### PROBLEM REQUIREMENTS
Word for word, retype the lines from the one containing "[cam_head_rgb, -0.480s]" to the one containing "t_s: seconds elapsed" below, keeping both end lines and dropping the pictures.

[Recorded data]
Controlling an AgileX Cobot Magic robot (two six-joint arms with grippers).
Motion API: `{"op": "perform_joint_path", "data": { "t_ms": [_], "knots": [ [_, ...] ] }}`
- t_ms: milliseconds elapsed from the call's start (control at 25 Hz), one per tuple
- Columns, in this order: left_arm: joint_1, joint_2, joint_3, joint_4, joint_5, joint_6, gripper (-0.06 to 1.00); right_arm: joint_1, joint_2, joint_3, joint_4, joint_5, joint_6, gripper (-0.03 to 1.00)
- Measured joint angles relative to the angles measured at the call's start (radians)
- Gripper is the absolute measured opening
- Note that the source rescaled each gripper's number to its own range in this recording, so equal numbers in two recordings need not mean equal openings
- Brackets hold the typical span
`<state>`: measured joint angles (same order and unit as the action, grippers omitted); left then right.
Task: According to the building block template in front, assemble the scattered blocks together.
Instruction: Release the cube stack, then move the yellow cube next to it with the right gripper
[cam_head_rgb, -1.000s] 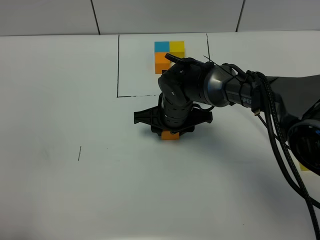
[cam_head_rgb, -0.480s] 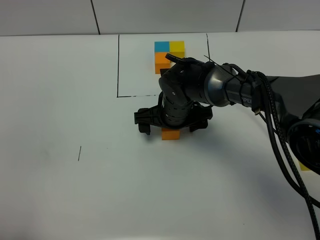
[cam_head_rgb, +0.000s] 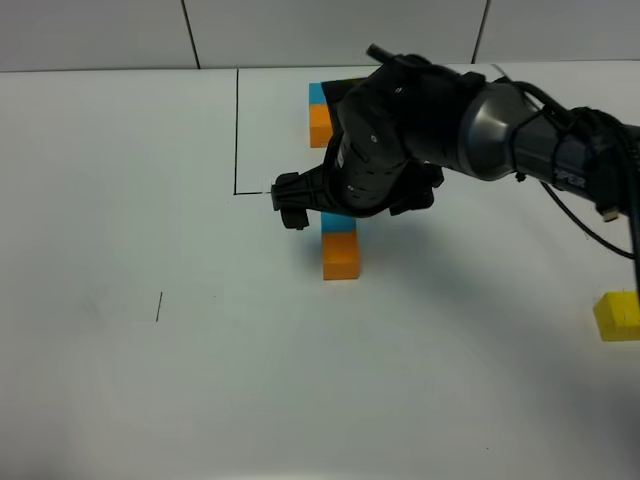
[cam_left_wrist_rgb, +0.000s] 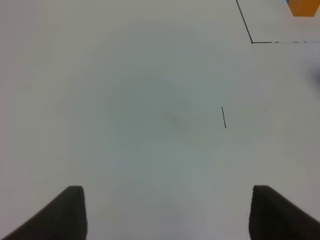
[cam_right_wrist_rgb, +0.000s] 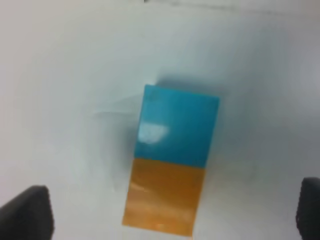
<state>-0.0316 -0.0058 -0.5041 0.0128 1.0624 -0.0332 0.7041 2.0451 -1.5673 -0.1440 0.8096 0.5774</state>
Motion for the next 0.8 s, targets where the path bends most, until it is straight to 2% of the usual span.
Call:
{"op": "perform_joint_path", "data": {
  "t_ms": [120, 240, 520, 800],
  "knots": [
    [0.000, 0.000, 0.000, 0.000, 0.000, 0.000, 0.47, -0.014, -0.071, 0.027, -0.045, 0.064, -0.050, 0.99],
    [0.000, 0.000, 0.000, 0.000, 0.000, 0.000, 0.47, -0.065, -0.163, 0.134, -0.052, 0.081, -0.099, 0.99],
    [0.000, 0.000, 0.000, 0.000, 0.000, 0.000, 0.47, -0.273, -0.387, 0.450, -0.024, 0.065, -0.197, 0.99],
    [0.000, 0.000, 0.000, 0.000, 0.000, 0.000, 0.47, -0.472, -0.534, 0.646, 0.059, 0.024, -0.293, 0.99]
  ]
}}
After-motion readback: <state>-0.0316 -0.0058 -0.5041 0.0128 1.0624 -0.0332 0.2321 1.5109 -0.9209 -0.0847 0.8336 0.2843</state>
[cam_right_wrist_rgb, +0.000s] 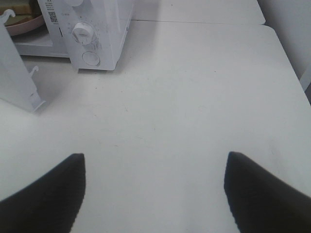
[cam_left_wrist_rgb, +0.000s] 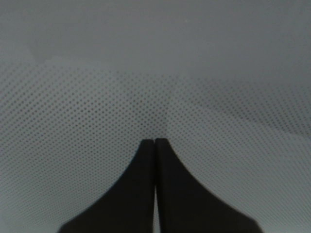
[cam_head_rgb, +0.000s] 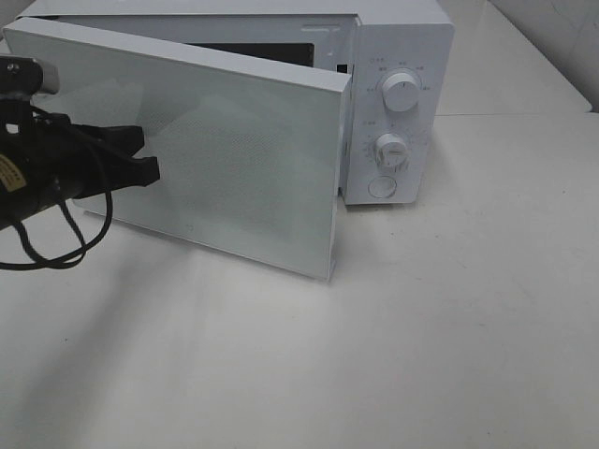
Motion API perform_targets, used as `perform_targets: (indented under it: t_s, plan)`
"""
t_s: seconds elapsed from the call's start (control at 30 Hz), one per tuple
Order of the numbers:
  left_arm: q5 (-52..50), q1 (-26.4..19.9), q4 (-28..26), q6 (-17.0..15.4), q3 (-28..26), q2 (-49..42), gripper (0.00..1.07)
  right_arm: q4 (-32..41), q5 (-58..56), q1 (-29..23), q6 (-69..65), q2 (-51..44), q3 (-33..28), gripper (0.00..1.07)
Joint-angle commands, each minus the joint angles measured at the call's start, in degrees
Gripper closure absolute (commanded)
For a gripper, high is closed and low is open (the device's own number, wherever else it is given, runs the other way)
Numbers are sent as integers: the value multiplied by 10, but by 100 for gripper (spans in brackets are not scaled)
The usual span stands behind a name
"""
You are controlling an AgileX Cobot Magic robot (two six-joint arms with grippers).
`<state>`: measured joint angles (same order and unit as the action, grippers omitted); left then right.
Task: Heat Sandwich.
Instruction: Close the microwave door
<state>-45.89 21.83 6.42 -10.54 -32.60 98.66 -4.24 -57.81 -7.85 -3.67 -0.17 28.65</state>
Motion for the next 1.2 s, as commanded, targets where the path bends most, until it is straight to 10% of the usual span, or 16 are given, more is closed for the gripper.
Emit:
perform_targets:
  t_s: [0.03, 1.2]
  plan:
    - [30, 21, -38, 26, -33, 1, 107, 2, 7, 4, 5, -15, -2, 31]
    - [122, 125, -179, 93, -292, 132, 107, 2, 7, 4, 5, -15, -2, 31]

### RESPONSE
[cam_head_rgb, -0.480s] 
[cam_head_rgb, +0.000s] 
[cam_left_wrist_rgb, +0.000s] 
[cam_right_wrist_rgb, +0.000s] 
<state>-0.0316 -0.0058 -0.5041 0.0128 1.0624 -0.0332 0.7041 2.0451 -1.5673 -0.1440 0.8096 0.5774</state>
Motion for the next 0.8 s, targets where the path bends most, until it is straight to 2% of the usual span.
Call:
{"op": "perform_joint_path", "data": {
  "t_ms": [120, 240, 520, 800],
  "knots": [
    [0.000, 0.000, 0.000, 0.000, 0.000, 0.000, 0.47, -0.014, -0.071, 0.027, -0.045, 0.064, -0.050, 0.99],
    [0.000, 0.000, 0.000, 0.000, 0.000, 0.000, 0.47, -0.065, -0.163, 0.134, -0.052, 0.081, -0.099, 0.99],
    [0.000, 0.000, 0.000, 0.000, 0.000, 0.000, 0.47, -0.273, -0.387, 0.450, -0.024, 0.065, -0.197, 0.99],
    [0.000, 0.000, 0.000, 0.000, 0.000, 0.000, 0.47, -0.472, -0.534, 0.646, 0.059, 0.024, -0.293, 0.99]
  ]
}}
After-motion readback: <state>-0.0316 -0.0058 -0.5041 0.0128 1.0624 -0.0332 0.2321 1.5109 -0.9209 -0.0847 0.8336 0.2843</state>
[cam_right_wrist_rgb, +0.000s] 
[cam_left_wrist_rgb, +0.000s] 
[cam_head_rgb, +0.000s] 
Motion API perform_targets, used as `perform_targets: (indented under it: t_s, plan)`
"""
t_s: seconds elapsed from the call's start (control at 30 Hz), one per tuple

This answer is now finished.